I’ve always heard people talk about multi-tenancy, but for the longest time, it felt like one of those buzzwords that companies throw around—like "enterprise-grade" or "scalable architecture"—without actually explaining what it means.
So, I finally sat down to figure it out. What exactly is multi-tenancy, and why does it matter?
At its core, multi-tenancy (usually) refers to a single application that serves multiple customers (tenants) while keeping their data isolated.
Does Multi-Tenancy Always Refer to the Data?**
No! Multi-tenancy can apply to:
- The database (one DB per tenant, schema per tenant, or row-level)
- The application (one Go app handling all tenants, or separate instances per tenant)

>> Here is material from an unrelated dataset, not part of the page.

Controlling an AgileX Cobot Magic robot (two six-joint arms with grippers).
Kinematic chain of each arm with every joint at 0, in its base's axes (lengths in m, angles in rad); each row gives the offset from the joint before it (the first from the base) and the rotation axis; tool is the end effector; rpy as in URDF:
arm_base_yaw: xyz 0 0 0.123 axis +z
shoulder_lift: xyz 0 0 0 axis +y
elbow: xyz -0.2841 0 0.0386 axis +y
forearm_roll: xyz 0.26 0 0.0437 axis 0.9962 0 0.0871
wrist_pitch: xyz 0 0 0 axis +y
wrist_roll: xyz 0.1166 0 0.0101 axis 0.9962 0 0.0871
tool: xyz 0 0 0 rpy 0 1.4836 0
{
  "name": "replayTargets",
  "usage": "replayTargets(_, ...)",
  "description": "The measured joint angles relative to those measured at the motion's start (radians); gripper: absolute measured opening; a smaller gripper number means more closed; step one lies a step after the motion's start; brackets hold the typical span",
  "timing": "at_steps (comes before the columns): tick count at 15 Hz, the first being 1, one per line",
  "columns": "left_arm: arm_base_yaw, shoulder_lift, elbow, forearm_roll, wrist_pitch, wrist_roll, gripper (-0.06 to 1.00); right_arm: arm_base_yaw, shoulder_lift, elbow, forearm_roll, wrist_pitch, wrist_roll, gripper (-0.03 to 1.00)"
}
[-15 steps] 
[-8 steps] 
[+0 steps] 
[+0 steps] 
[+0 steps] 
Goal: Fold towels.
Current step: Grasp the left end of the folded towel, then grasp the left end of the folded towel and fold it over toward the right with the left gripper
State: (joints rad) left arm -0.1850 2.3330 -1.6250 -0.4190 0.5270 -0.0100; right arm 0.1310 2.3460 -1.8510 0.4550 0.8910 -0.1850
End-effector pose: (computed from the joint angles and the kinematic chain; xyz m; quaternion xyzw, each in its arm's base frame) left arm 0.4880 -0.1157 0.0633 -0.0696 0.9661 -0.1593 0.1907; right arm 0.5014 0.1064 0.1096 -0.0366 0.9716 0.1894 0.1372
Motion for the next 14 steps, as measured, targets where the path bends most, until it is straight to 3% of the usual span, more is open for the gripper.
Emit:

- The infrastructure (separate compute resources, like per-tenant EC2 instances, containers, or Kubernetes pods)
Since most people usually refer to data multi tenancy, we will start by covering that first.
Data Multi-Tenancy
The Three Main Types of Data Multi-Tenancy**
There are multiple ways to implement multi-tenancy, each with different trade-offs:
Multi-Tenancy Approach | How It Works | Pros | Cons |
---|---|---|---|
Database-per-Tenant (Separate Databases) | Each customer gets their own database within the same instance or across instances. | ✅ Strong isolation ✅ Easier data migration per tenant | ❌ Higher resource usage ❌ Harder to manage at scale |
Schema-per-Tenant (Shared DB, Separate Schemas) | One database, but each tenant has a dedicated schema (tenant1.users , tenant2.users ). | ✅ Better isolation than row-level ✅ Scales better than per-db | ❌ Harder to manage schema changes ❌ More complex migrations |
Row-Based Multi-Tenancy (Shared DB, Shared Schema) | All tenants’ data is in the same tables, with tenant_id as a key. | ✅ Most scalable ✅ Simplest to manage at scale | ❌ Harder to enforce isolation ❌ Risk of data leaks |
Each of these models has use cases where it makes the most sense.